Police field complaint in DeKalb commissioners’ pay raise vote

Ed Williams wants the courts to force the DeKalb Board of Commissioners to rescind a controversial vote to increase their salary by 60 percent.

On Tuesday, Ed Williams and a group of activists returned to the scene of what they claim is a crime that violated more than 700,000 DeKalb County residents.

It is Williams' latest attempt to seek justice after county commissioners quietly approved a $24,000 pay raise for themselves last February. That secretive vote, which amounted to a 60-percent pay hike, has dogged the seven commissioners ever since.

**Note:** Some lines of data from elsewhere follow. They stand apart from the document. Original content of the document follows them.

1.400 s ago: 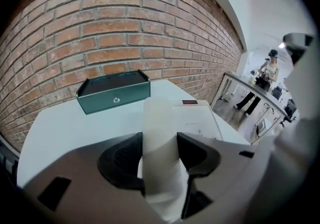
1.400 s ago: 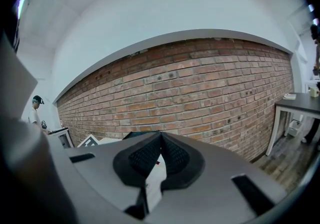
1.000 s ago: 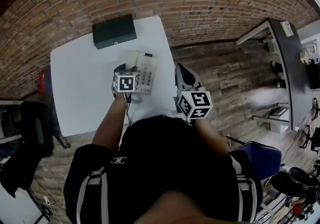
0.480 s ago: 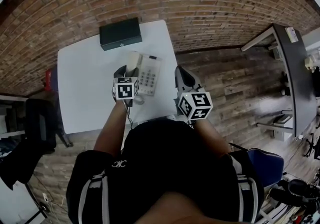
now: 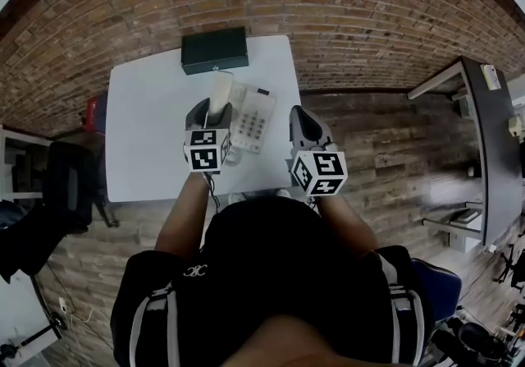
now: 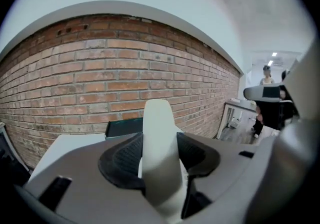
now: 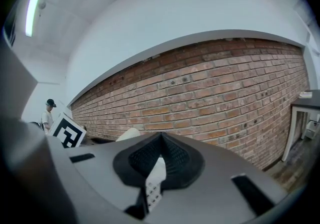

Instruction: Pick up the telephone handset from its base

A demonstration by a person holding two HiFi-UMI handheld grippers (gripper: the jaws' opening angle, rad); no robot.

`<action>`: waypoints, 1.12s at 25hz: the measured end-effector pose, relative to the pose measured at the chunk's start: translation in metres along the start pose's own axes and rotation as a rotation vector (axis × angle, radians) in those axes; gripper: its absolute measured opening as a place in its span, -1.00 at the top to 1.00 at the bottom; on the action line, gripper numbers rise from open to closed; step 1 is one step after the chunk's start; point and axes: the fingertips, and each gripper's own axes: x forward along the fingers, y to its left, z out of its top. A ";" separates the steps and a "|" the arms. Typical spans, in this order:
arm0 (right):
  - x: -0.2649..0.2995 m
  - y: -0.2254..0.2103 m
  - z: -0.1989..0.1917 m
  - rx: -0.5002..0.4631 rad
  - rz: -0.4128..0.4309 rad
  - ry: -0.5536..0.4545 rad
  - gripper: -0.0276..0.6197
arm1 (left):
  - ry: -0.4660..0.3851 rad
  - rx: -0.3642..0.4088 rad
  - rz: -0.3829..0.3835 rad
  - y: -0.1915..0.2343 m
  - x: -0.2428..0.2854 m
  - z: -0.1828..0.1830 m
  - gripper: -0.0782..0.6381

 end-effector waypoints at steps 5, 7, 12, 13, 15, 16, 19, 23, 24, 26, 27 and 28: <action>-0.001 0.009 0.008 0.044 0.048 -0.048 0.92 | -0.100 -0.012 0.025 0.001 -0.036 0.030 0.20; 0.001 0.015 0.009 0.047 0.068 -0.052 0.92 | -0.130 -0.029 0.035 0.004 -0.051 0.038 0.20; 0.004 0.026 0.016 0.050 0.104 -0.098 0.92 | -0.187 -0.059 0.065 0.007 -0.083 0.048 0.20; 0.004 0.029 0.018 0.044 0.108 -0.108 0.92 | -0.198 -0.062 0.072 0.007 -0.088 0.050 0.20; 0.006 0.034 0.022 0.030 0.120 -0.118 0.92 | -0.221 -0.067 0.086 0.007 -0.100 0.051 0.20; 0.007 0.037 0.022 0.024 0.127 -0.119 0.92 | -0.233 -0.069 0.095 0.008 -0.105 0.052 0.20; 0.010 0.044 0.022 0.012 0.145 -0.113 0.92 | -0.254 -0.078 0.116 0.009 -0.116 0.049 0.20; 0.013 0.050 0.020 0.017 0.161 -0.103 0.92 | -0.229 -0.086 0.128 0.012 -0.118 0.039 0.20; 0.013 0.051 0.020 0.018 0.164 -0.101 0.92 | -0.225 -0.088 0.129 0.012 -0.119 0.038 0.20; 0.013 0.054 0.019 0.017 0.169 -0.099 0.92 | -0.230 -0.095 0.124 0.014 -0.121 0.038 0.20; 0.013 0.055 0.019 0.017 0.170 -0.097 0.92 | -0.238 -0.100 0.119 0.014 -0.122 0.038 0.20; 0.013 0.056 0.019 0.016 0.170 -0.096 0.92 | -0.246 -0.104 0.115 0.014 -0.123 0.039 0.20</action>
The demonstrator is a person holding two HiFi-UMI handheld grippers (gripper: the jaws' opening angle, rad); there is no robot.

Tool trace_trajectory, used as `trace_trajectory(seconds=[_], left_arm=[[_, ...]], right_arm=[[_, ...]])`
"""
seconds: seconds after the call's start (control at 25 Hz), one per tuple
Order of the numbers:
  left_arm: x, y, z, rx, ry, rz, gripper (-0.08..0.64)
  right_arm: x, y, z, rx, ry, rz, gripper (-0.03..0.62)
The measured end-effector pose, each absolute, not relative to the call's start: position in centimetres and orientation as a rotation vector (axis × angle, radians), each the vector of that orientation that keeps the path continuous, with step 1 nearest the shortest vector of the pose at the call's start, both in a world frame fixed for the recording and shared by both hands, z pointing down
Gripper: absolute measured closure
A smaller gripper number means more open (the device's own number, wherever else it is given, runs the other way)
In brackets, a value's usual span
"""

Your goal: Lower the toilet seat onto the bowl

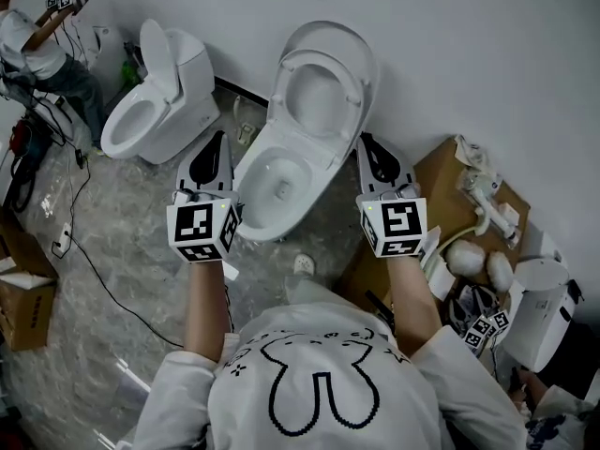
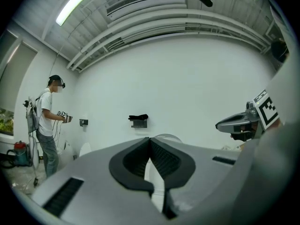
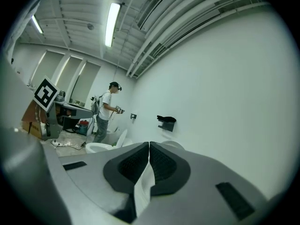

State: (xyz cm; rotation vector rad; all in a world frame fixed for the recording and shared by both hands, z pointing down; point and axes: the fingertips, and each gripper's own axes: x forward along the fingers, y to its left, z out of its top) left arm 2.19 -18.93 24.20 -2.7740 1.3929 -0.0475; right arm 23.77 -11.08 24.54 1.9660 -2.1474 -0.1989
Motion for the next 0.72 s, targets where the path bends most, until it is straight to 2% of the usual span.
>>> trace_trajectory(seconds=[0.32, 0.36, 0.4, 0.44, 0.72], left_arm=[[6.5, -25.8, 25.8, -2.779, 1.446, -0.115, 0.551], [7.0, -26.5, 26.0, -2.781, 1.451, -0.120, 0.551], [7.5, -27.1, 26.1, -2.782, 1.456, -0.126, 0.551], [7.9, -27.7, 26.3, -2.782, 1.461, -0.134, 0.551], [8.9, -30.1, 28.1, -2.775, 1.523, -0.200, 0.551]], right_arm=[[29.9, -20.0, 27.1, 1.942, -2.189, -0.037, 0.553], [30.4, -21.0, 27.5, 1.927, -2.196, -0.017, 0.511], [30.8, -21.9, 27.9, 1.908, -2.202, 0.002, 0.428], [31.3, -22.8, 28.2, 1.890, -2.204, 0.015, 0.398], [34.2, -28.3, 30.9, 1.824, -2.167, 0.035, 0.400]])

Williams and three others on Tuesday exited the Maloof Auditorium in Decatur, where commissioners were meeting, before they marched down the block to the city police headquarters to file a report about the February meeting. Williams said the police report was filed after previous attempts failed to hold commissioners accountable for what he says are open meeting violations.

“When they don’t respond, the only option a citizen has is to go to court,” he said.

In June, Attorney General Christopher Carr said the pay raise vote violated open meeting laws after Williams complained to his office. By then, the 90-day window that would have allowed Carr to contest the vote had passed, so he said any action would have to be taken by DeKalb prosecutors.

Either civil or misdemeanor criminal charges could be brought against commissioners with a maximum penalty of $1,000, Carr said. Days after Carr’s statements, Williams wrote to DeKalb Solicitor-General Donna Coleman-Stribling urging her to act. She never responded.

Her office told The Atlanta Journal-Constitution over the summer that she was reviewing the case and had not decided how to proceed. On Wednesday, a spokeswoman said Coleman-Stribling is still investigating.

DeKalb Commissioner Jeff Rader, who serves as presiding officer, was traveling Wednesday and did not immediately respond to calls or an email.

Williams knows some may claim he’s grandstanding, but he said he filed the police report so that Coleman-Stribling and other judicial officers can’t use the lack of a formal complaint as a reason not to investigate.

“I wanted to make sure my bases are covered,” he said.

Decatur police acknowledge the unique nature of Williams' complaint.

On Tuesday, two officers assigned to take Williams’ statement at headquarters appeared at first as if they weren’t quite sure how to handle the matter. They said they had never received a case like this one. Still, after a few minutes, they dutifully wrote down Williams’ statement. They made copies of Carr’s letter and Williams’ follow up to the solicitor-general.

Afterward, Lt. Jennifer Ross said case #18-02428 will be assigned and investigated like any other citizen complaint.